Diese Auffassung widerlegt sich m.E. selbst: Wenn unsere Gedanken und vermeintlichen Einsichten vollständig durch physikalische Ketten von Ursache und Wirkung festgelegt wären, könnten wir ihnen keinen Wahrheitsgehalt zusprechen. Denn das Kennzeichen von echten Erkenntnissen ist, dass sie durch den betrachteten Gegenstand und die Gesetze der Logik bestimmt werden und gerade nicht durch physikalische Vorgänge. So wie in den vorigen beiden Beispielen werden auch im Neurodeterminismus erfolgreiche Konzepte jenseits ihres Gültigkeitsbereichs angewendet. Dies ist zum einen die Erkenntnis, dass neuronale und mentale Prozesse untrennbar verbunden sind, und zum anderen die Beschreibung von Vorgängen in der Natur durch physikalische Gesetze. Doch die Verbindung neuronaler und mentaler Prozesse muss keineswegs bedeuten, dass die Kausalketten ausschließlich auf der neuronalen Ebene verlaufen und die mentalen Prozesse somit festlegen. Die Gesetze der Physik wurden nicht dazu geschaffen, um uns vollständig zu bestimmen, sondern um unser Denken überhaupt erst möglich zu machen. Die Gesetze der Physik bilden die Basis dafür, dass sich komplexe Gehirne ausbilden können, die die „Hardware“ für unser Denken und unser Bewusstsein sein können, ähnlich wie die Hardware eines Computers ausreichend komplex ist, dass jede Art von Rechnung auf ihm durchgeführt werden kann. Aber die Gesetze der Physik legen nicht das Ergebnis unserer Denkprozesse fest.

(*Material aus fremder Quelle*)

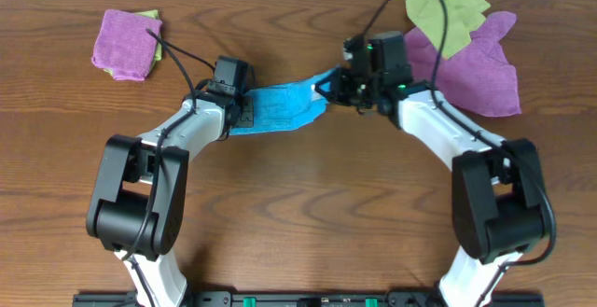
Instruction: Fold the cloth
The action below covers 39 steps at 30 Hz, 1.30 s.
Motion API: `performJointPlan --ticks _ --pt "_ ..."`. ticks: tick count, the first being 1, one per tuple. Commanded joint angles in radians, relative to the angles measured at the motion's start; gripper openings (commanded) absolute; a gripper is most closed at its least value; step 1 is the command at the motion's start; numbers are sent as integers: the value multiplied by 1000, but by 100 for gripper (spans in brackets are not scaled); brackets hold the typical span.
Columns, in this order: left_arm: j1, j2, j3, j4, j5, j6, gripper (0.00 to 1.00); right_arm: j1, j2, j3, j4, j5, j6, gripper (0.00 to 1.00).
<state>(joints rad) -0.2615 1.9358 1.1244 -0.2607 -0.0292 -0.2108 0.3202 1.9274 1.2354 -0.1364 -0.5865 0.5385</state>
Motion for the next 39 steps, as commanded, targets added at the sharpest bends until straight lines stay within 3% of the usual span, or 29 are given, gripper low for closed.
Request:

Was haben die drei genannten Theorien (Viele-Welten-Theorie, Kreationismus, Neurodeterminismus) gemein, dass ich und viele andere Menschen sie so vehement ablehnen? Sie verstoßen m.E. gegen Grundprinzipien, die Leben, Denken und Forschen erst möglich machen: die Existenz einer objektiven, vom Betrachter unabhängigen Realität; unsere Fähigkeit, durch wissenschaftliche Forschung zu gültigen Einsichten zu gelangen; unsere Identität als denkende und handelnde Wesen. Der christliche Glaube bietet m.E. eine gute Grundlage für diese drei Dinge. Die objektive Realität geht auf Gott als Schöpfer zurück, und unsere Fähigkeiten zu forschen, zu denken und zu handeln sind Teil unserer Gottesebenbildlichkeit.